# Chapter 3: Classification#

## 0. Classification Template ##

In [None]:
# Classification template

# Importing the libraries
import numpy as np
import matplotlib.pyplot as plt
import pandas as pd

# Importing the dataset
dataset = pd.read_csv('Social_Network_Ads.csv')
X = dataset.iloc[:, [2, 3]].values
y = dataset.iloc[:, 4].values

# Splitting the dataset into the Training set and Test set
from sklearn.cross_validation import train_test_split
X_train, X_test, y_train, y_test = train_test_split(X, y, test_size = 0.25, random_state = 0)

# Feature Scaling
from sklearn.preprocessing import StandardScaler
sc = StandardScaler()
X_train = sc.fit_transform(X_train)
X_test = sc.transform(X_test)

# Fitting classifier to the Training set
# Create your classifier here

# Predicting the Test set results
y_pred = classifier.predict(X_test)

# Making the Confusion Matrix
from sklearn.metrics import confusion_matrix
cm = confusion_matrix(y_test, y_pred)

# Visualising the Training set results
from matplotlib.colors import ListedColormap
X_set, y_set = X_train, y_train
X1, X2 = np.meshgrid(np.arange(start = X_set[:, 0].min() - 1, stop = X_set[:, 0].max() + 1, step = 0.01),
                     np.arange(start = X_set[:, 1].min() - 1, stop = X_set[:, 1].max() + 1, step = 0.01))
plt.contourf(X1, X2, classifier.predict(np.array([X1.ravel(), X2.ravel()]).T).reshape(X1.shape),
             alpha = 0.75, cmap = ListedColormap(('red', 'green')))
plt.xlim(X1.min(), X1.max())
plt.ylim(X2.min(), X2.max())
for i, j in enumerate(np.unique(y_set)):
    plt.scatter(X_set[y_set == j, 0], X_set[y_set == j, 1],
                c = ListedColormap(('red', 'green'))(i), label = j)
plt.title('Classifier (Training set)')
plt.xlabel('Age')
plt.ylabel('Estimated Salary')
plt.legend()
plt.show()

# Visualising the Test set results
from matplotlib.colors import ListedColormap
X_set, y_set = X_test, y_test
X1, X2 = np.meshgrid(np.arange(start = X_set[:, 0].min() - 1, stop = X_set[:, 0].max() + 1, step = 0.01),
                     np.arange(start = X_set[:, 1].min() - 1, stop = X_set[:, 1].max() + 1, step = 0.01))
plt.contourf(X1, X2, classifier.predict(np.array([X1.ravel(), X2.ravel()]).T).reshape(X1.shape),
             alpha = 0.75, cmap = ListedColormap(('red', 'green')))
plt.xlim(X1.min(), X1.max())
plt.ylim(X2.min(), X2.max())
for i, j in enumerate(np.unique(y_set)):
    plt.scatter(X_set[y_set == j, 0], X_set[y_set == j, 1],
                c = ListedColormap(('red', 'green'))(i), label = j)
plt.title('Classifier (Test set)')
plt.xlabel('Age')
plt.ylabel('Estimated Salary')
plt.legend()
plt.show()

## 1. Linear Regression ##

You try to predict the probability that a user converts given his age.
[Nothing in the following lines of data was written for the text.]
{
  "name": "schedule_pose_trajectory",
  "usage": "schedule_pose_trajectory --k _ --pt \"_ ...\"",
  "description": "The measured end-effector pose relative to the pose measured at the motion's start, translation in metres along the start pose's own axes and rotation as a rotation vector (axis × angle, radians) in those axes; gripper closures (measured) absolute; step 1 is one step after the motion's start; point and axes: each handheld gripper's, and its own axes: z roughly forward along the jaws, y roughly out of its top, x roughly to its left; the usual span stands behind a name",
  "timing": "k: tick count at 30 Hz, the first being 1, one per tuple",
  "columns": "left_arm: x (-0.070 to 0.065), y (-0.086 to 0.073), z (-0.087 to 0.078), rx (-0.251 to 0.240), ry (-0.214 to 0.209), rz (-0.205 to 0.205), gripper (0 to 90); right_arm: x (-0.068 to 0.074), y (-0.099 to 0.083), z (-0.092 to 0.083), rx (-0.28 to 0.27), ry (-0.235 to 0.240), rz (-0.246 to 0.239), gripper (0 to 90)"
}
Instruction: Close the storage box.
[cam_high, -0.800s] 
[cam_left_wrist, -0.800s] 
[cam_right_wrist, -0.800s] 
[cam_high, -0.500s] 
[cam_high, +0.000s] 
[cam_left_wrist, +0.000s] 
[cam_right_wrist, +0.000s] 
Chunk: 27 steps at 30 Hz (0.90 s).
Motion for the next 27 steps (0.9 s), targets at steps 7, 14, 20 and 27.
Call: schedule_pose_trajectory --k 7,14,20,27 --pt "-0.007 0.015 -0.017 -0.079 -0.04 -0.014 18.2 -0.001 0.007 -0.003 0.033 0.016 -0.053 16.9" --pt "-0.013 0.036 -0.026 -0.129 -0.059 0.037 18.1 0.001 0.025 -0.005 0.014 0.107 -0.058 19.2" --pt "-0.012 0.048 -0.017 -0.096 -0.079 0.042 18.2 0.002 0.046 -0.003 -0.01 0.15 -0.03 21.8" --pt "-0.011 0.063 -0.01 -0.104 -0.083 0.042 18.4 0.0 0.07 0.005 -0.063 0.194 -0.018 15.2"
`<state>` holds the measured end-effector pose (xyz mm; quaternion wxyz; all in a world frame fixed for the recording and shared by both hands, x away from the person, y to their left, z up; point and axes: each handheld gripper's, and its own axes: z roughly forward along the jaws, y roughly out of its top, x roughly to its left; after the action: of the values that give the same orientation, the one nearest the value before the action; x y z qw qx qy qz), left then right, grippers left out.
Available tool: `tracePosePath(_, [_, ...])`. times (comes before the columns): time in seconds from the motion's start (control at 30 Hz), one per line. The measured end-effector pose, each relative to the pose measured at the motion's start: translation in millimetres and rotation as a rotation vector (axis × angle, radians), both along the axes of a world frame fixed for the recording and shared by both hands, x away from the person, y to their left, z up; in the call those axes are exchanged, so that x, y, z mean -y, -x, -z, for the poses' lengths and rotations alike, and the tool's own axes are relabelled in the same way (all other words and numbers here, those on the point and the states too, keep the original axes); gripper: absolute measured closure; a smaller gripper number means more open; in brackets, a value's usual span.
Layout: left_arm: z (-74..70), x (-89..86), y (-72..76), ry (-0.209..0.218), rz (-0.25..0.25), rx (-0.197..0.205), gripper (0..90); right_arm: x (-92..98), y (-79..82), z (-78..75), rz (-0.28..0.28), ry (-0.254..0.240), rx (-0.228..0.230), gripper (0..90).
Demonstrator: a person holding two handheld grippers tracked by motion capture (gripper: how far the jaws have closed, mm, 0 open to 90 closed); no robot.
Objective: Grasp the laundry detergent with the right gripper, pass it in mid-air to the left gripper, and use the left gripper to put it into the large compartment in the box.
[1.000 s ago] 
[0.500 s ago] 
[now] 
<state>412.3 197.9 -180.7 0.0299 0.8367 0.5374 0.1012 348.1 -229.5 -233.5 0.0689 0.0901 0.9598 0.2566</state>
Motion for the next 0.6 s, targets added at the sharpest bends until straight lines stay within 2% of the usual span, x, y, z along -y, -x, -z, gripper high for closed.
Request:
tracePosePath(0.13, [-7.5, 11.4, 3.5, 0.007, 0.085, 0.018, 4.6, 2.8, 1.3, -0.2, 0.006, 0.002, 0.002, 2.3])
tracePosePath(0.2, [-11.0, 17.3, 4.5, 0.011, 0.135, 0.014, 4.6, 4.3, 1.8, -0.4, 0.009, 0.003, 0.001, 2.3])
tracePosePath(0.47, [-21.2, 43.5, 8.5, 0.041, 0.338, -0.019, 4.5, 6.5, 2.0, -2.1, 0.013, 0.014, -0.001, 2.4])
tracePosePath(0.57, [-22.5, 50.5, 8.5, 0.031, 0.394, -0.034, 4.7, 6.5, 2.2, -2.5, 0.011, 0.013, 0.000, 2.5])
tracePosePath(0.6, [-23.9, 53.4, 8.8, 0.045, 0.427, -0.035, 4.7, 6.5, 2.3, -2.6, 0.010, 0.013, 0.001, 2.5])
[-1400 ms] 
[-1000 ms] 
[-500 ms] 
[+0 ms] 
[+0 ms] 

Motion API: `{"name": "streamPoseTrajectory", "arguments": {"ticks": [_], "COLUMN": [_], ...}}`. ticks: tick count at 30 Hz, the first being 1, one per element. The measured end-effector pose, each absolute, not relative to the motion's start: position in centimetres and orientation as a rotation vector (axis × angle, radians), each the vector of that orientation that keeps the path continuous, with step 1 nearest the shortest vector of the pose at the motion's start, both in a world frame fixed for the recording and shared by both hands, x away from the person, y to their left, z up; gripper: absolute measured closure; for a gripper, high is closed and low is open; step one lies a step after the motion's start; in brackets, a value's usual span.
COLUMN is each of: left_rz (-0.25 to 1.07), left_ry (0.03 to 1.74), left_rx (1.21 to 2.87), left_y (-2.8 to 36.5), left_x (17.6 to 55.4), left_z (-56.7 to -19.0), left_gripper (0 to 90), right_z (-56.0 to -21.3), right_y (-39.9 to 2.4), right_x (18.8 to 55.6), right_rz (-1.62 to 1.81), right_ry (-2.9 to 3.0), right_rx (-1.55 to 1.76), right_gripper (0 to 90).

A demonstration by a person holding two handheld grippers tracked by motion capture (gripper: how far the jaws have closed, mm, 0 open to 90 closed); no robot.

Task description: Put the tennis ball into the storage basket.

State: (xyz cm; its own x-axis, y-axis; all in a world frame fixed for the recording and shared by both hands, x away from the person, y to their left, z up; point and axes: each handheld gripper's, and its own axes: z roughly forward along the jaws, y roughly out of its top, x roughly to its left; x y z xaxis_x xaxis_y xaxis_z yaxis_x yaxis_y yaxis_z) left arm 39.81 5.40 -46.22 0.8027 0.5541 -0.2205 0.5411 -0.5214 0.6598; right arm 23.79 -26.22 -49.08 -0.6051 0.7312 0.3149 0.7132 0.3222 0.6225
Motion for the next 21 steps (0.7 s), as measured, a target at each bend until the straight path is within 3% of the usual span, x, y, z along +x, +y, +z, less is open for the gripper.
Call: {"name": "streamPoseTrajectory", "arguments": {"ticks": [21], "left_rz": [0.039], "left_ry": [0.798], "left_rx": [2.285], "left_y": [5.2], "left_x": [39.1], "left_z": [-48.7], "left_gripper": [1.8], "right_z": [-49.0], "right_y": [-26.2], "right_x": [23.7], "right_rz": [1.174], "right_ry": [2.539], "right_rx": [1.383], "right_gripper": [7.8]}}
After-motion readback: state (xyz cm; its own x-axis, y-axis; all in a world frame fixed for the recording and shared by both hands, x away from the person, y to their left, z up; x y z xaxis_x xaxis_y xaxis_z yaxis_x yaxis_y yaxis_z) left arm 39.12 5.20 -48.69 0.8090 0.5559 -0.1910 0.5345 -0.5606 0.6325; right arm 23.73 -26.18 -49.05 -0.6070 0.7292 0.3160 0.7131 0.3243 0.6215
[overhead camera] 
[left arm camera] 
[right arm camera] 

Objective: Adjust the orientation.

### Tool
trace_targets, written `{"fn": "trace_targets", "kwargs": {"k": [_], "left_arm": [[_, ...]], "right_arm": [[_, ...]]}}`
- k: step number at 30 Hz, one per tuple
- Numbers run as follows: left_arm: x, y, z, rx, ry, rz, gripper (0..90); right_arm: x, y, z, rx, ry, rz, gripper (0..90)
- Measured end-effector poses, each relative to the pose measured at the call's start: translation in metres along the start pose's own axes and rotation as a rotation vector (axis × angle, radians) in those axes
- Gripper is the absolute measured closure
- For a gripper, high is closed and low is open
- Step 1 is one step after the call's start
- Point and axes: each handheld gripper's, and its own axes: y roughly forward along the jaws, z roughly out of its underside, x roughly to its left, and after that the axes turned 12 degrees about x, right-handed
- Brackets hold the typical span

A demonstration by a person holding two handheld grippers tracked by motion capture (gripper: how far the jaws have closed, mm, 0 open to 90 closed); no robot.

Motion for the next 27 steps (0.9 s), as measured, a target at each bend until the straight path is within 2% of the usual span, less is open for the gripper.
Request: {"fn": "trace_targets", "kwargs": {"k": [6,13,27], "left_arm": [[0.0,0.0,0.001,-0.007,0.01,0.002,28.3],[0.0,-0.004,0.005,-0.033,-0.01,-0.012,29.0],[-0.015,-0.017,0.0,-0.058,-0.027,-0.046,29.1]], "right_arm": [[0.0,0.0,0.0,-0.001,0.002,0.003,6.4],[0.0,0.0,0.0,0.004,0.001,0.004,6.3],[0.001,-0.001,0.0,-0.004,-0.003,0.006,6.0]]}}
Formula: $ln(\frac{p}{1-p}) = b_0 + b_1 * x$

In [None]:
# Fitting Logistic Regression to the Training set
from sklearn.linear_model import LogisticRegression
classifier = LogisticRegression(random_state = 0)
classifier.fit(X_train, y_train)

## 2. k-NN ##

Out of the k Neighbors, how many are category 1? How many are category 2?

In [None]:
# Fitting K-NN to the Training set
from sklearn.neighbors import KNeighborsClassifier
classifier = KNeighborsClassifier(n_neighbors = 5, metric = 'minkowski', p = 2)
classifier.fit(X_train, y_train)

## 3. SVM & Kernel SVM ##

The aim of that method is to seperate the two classes through an hyperplane. This hyperplane should maximize the distance between the two closest instances of the classes. That hyperplane is the maximum margin classifier.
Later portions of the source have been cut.